* **Task to complete**: From the data below, return the exact lines starting at the line containing "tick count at" and ending at the line containing "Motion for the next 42", both included, and nothing else.

* **Entries shown**:
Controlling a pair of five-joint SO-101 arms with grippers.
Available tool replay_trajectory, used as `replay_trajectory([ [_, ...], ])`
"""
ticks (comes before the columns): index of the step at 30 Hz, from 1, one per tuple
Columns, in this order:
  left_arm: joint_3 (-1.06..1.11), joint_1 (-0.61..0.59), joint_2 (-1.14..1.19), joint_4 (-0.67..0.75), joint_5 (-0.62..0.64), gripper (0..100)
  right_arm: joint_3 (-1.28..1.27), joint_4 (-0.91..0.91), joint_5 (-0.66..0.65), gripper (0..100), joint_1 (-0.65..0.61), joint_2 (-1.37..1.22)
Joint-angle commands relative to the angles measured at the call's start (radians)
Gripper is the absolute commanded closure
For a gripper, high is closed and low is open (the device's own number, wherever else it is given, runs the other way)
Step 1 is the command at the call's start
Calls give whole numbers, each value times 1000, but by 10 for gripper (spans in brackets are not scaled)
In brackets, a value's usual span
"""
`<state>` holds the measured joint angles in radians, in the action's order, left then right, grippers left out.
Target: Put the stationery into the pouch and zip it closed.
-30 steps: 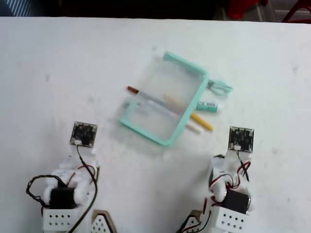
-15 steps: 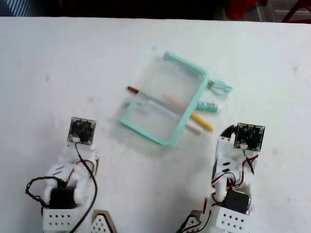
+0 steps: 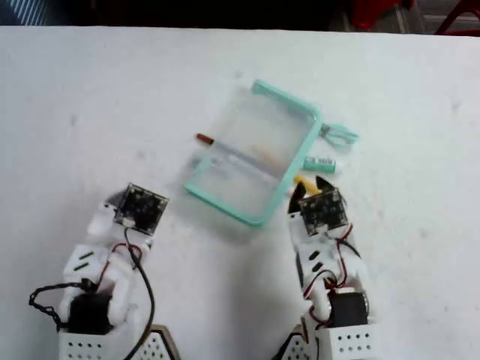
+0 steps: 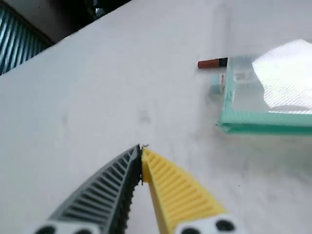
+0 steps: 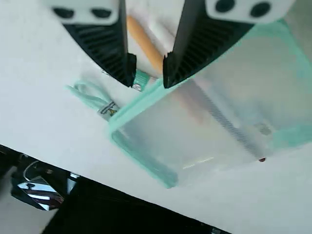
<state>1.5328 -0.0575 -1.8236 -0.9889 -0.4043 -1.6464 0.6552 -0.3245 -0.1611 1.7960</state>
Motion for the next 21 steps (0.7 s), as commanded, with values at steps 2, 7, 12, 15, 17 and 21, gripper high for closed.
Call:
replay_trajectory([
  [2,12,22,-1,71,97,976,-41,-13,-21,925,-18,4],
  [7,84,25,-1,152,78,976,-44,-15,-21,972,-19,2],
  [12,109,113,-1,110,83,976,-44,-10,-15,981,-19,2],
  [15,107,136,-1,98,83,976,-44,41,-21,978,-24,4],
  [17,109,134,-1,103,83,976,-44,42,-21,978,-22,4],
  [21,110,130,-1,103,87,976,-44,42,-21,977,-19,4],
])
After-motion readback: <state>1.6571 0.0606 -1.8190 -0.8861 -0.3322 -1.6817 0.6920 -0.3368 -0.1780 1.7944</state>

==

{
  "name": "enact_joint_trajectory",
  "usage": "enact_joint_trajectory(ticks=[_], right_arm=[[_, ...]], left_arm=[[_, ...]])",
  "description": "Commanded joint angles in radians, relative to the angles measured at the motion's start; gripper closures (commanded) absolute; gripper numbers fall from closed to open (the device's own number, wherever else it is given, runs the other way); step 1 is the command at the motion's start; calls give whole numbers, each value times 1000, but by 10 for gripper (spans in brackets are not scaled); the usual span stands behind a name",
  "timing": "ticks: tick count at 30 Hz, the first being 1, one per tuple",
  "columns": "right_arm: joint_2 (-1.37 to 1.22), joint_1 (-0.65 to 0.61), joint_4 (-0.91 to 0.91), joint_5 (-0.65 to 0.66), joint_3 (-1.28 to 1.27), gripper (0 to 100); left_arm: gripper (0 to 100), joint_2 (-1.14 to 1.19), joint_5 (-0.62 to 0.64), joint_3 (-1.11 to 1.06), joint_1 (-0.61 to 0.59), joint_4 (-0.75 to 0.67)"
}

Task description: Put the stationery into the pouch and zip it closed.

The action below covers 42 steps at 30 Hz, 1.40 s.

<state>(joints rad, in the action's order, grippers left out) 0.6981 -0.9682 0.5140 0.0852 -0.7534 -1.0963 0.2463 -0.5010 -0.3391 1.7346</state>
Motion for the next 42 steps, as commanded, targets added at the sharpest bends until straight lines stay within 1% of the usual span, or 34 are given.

* **Task output**:
  "timing": "ticks: tick count at 30 Hz, the first being 1, one per tuple",
  "columns": "right_arm: joint_2 (-1.37 to 1.22), joint_1 (-0.65 to 0.61), joint_4 (-0.91 to 0.91), joint_5 (-0.65 to 0.66), joint_3 (-1.28 to 1.27), gripper (0 to 100); left_arm: gripper (0 to 100), joint_2 (-1.14 to 1.19), joint_5 (-0.62 to 0.64), joint_3 (-1.11 to 1.06), joint_1 (-0.61 to 0.59), joint_4 (-0.75 to 0.67)"
}

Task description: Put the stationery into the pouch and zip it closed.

The action below covers 42 steps at 30 Hz, 1.40 s.

<state>(joints rad, in the action's order, grippers left out) 0.6981 -0.9682 0.5140 0.0852 -0.7534 -1.0963 0.2463 -0.5010 -0.3391 1.7346</state>
Motion for the next 42 steps, as commanded, targets added at the sharpest bends until straight lines stay within 1% of the usual span, or 34 are given.

The answer has now been finished.